Spotlight – Pet Store – Column

Spotlight

Pet Store

by Scott Hefflon

A New Breed of Pet Store Owners

Lollipop Magazine is searching for young entrepreneurs who are willing to put everything they have – morally, financially, and physically – on the line to make an idea work. There is an emptiness, a misfocus that has become standard procedure. The new breed is more interested in the project, rather than the profit. This is not a revolutionary new way of perceiving business. It’s just an honest attempt to de-emphasize the managerial-minded number cruncher, thus letting the visionary that is still freshly passionate about their hobby do what they love to do.

As the twenty-somethings in the ’90s slowly drop out or stall their formal college educations; or graduate and continue their careers inquiring about a side order of fries, there are a few risk-takers who are meeting the business world head-on. Rather than filling a slot in someone else’s money-making machine, they do their homework and start their own business because they enjoy doing what they do.

This month, we recognize the efforts of Jeff Pare and Jake Dalbec, owners of PET STORE, opening in early July on Newbury St, in Boston. Jeff, Jake, and I sat down with a microcassette recorder, a 12 pack, and a few packs of Generic Cigarettes and talked circles around such topics as: The focus of the Pet Store, the amount of Red Tape in starting, their own background in “The Business” as shopkeepers and hardcore hobbyist, inside information on S.O.P. and some really wild little-known-facts about creatures with whom we share this planet. The following report is a terribly inadequate skim job of the facts, feelings and history of two hard-working, knowledgable and down-right friendly “animal geeks.”

Jeff & Jake are childhood friends and have been roommates for the last few years. Their involvement with animals stems partly from Jake’s father, who’d worked in pet stores a decade or so ago.

As suburban teenage males are apt to do, they focused on reptiles. Their interest went beyond merely toying around with the animals. They became aware of the vast intricacies of suitable habitat, proper care and maintenance required to keep an animal “happy” and healthy. They researched origin and breeding, both natural and man-induced.

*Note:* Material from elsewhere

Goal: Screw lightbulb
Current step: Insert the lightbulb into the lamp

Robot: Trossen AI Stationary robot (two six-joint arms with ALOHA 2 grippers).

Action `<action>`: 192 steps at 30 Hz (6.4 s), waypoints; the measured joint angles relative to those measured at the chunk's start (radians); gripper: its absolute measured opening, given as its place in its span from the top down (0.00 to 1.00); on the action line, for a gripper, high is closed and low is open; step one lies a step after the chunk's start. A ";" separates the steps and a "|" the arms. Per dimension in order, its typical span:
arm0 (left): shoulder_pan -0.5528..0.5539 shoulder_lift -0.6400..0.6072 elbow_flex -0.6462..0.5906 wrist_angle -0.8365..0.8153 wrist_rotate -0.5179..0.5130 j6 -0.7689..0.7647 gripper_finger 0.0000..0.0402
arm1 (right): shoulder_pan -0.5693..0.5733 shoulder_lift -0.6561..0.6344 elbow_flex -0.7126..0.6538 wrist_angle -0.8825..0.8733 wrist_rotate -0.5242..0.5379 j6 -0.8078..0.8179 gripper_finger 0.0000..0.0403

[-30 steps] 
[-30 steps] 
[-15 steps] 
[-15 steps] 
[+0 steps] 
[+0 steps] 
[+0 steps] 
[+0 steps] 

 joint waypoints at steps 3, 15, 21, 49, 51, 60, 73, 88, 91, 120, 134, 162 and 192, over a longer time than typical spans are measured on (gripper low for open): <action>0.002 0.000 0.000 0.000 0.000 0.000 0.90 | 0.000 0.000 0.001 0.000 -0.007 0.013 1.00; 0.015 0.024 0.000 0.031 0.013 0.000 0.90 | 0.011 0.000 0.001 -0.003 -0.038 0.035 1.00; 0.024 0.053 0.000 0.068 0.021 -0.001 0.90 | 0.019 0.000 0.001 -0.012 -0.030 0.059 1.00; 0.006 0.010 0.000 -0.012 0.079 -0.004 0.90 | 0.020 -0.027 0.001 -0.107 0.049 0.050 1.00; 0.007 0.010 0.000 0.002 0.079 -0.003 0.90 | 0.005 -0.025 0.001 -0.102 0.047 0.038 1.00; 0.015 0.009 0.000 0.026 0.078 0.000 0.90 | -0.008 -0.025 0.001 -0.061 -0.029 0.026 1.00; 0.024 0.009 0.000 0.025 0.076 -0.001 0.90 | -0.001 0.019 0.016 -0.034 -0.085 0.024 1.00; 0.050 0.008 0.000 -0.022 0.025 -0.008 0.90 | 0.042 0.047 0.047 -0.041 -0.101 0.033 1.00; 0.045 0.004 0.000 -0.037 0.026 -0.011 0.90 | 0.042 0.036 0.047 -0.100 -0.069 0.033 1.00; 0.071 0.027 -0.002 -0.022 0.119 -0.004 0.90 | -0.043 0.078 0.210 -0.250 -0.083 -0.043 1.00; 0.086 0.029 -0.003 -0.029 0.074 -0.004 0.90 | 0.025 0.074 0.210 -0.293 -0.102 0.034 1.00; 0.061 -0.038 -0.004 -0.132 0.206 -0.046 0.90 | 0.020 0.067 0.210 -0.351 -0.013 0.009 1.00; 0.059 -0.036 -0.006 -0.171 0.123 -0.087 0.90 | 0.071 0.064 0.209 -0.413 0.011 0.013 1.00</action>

With this, their hobby took on a new light. Each has worked in various pet stores over the years, so as their hands-on experience increased, so did their reputation and understanding of “the business.” (Not to mention their extensive personal collection!)

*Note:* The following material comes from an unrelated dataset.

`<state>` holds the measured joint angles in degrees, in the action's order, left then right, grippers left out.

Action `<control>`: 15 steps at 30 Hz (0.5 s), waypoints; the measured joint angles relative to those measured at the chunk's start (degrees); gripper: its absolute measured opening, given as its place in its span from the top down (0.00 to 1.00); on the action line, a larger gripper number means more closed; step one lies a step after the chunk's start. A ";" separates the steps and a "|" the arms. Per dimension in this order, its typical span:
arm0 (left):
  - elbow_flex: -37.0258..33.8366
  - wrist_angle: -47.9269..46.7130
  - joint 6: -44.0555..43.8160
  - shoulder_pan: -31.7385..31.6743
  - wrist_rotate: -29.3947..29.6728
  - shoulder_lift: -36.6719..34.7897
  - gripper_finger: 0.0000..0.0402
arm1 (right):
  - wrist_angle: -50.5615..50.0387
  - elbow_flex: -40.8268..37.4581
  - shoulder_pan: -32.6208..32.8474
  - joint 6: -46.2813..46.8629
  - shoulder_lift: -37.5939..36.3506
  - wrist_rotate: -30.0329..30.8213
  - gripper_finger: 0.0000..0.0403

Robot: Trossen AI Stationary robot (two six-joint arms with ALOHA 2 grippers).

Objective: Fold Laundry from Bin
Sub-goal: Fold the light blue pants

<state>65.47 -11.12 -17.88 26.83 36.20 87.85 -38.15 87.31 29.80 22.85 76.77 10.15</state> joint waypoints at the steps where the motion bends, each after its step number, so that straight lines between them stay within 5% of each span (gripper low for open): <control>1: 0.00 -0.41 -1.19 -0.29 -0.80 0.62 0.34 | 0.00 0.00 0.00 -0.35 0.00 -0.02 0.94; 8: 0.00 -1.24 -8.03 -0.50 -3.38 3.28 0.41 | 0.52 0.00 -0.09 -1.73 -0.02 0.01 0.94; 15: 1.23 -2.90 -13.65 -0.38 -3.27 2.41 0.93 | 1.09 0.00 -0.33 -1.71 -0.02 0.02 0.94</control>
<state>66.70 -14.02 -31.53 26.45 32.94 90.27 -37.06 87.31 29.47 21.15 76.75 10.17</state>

Most notedly, the duo worked at the Back Bay Aquarium on Newbury St., which closed down last October. With a Papa Bernstien Bear look on how not to run a store, the two began the long road to starting their very own store, with their own ideas, and their own competence.

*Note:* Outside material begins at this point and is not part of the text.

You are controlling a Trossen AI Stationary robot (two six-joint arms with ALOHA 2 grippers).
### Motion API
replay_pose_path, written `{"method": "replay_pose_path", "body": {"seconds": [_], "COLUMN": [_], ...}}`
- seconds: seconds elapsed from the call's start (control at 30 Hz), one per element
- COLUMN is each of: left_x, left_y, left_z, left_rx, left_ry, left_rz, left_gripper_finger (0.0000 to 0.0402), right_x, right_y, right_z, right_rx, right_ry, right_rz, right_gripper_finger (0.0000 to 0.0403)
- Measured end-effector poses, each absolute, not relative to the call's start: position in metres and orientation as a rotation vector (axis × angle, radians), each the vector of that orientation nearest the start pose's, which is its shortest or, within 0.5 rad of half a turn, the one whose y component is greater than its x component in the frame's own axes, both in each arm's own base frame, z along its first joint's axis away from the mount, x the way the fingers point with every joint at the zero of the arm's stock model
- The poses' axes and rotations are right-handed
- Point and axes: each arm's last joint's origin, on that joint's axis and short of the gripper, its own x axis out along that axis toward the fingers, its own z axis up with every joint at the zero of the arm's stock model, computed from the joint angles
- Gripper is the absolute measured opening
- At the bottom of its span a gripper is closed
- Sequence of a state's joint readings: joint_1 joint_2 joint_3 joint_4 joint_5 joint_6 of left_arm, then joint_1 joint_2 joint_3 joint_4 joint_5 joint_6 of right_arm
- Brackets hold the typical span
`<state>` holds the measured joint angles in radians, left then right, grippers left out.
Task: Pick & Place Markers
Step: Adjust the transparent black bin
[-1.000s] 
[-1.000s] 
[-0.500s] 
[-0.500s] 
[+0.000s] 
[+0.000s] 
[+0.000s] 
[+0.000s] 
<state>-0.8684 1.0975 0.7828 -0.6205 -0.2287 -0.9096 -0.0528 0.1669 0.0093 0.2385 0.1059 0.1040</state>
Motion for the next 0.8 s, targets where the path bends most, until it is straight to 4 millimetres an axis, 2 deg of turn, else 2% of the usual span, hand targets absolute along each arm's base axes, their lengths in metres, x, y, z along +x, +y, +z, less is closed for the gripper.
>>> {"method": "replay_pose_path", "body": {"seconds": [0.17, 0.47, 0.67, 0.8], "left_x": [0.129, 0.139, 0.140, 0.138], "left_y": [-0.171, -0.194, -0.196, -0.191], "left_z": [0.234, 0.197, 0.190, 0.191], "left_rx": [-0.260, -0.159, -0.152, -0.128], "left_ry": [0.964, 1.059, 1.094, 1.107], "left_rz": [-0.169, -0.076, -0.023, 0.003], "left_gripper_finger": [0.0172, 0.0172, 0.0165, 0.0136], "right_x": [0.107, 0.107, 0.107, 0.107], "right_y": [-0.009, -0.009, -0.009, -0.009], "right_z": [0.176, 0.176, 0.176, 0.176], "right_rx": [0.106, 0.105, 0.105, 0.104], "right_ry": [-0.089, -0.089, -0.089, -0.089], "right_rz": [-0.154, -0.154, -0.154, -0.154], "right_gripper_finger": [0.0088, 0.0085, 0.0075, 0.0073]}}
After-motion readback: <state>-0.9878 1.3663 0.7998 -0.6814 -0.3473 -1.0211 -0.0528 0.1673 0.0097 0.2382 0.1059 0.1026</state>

Well studied in both theory and application, Jake and Jeff stress a relaxed, friendly environment as a important strong point.

“We want to get to know the customers and earn their trust before we sell them an animal. In just about any pet store, the first thing they’ll try to do is sell you an animal, and then, maybe, after the sale, they’ll tell you how to take care of it,” Jake states. That’s is not the case with this team. Responsibility to the animals takes precedence over making a buck. Informing people and, in many cases, re-educating the misinformed, plays a very large part in the life span of an animal and the pleasure derived from it.

“So many people look at an animal, especially a reptile, and ask, ‘What does it do?’ I’m always tempted to ask back. ‘What do you do?’ When you break it down, it’s much the same. They sleep, they move around, they eat, they shit. Pretty much the same as us,” Jeff philosophizes. Despite our self-important posturing, I guess that’s about right.

We do have a way of transfering our social expectations/inadaquacies on “our pets.” Jeff confirms this saying, “I hear so many people buying fish tell me they’re doing so because their fish is lonely!” The pair laughs heartily as I, in my ignorance, wait for an explanation. ” Fish are territorial,” Jake informs me. “If you see a single, solitary fish just kinda swimming around, he’s as happy as he’s going to get.”

I guess swimming “purposely” about the tank “with colleges” is applying our lifestyle onto theirs. This concept was furthered in numerous stories J & J told of “Buying a friend” or “Playing God,” but it all came down to was the responsibility of taking care of a living creature. Watching and learning from animals takes only a patient eye and an open mind, and that’s something that these two definitely have. They have an understanding, a fascination, an appreciation, and a relationship of love and respect for each of the animals in their care. These are not products for sale, these are friends whose company the customer wishes to share. Jeff and Jake are merely arranging the introductions. The PET STORE opens in early July and should provide a good look-around, friendly and as-technical-as-you-wanna-get conversation and good prices. But then, it’s not about the money, now is it?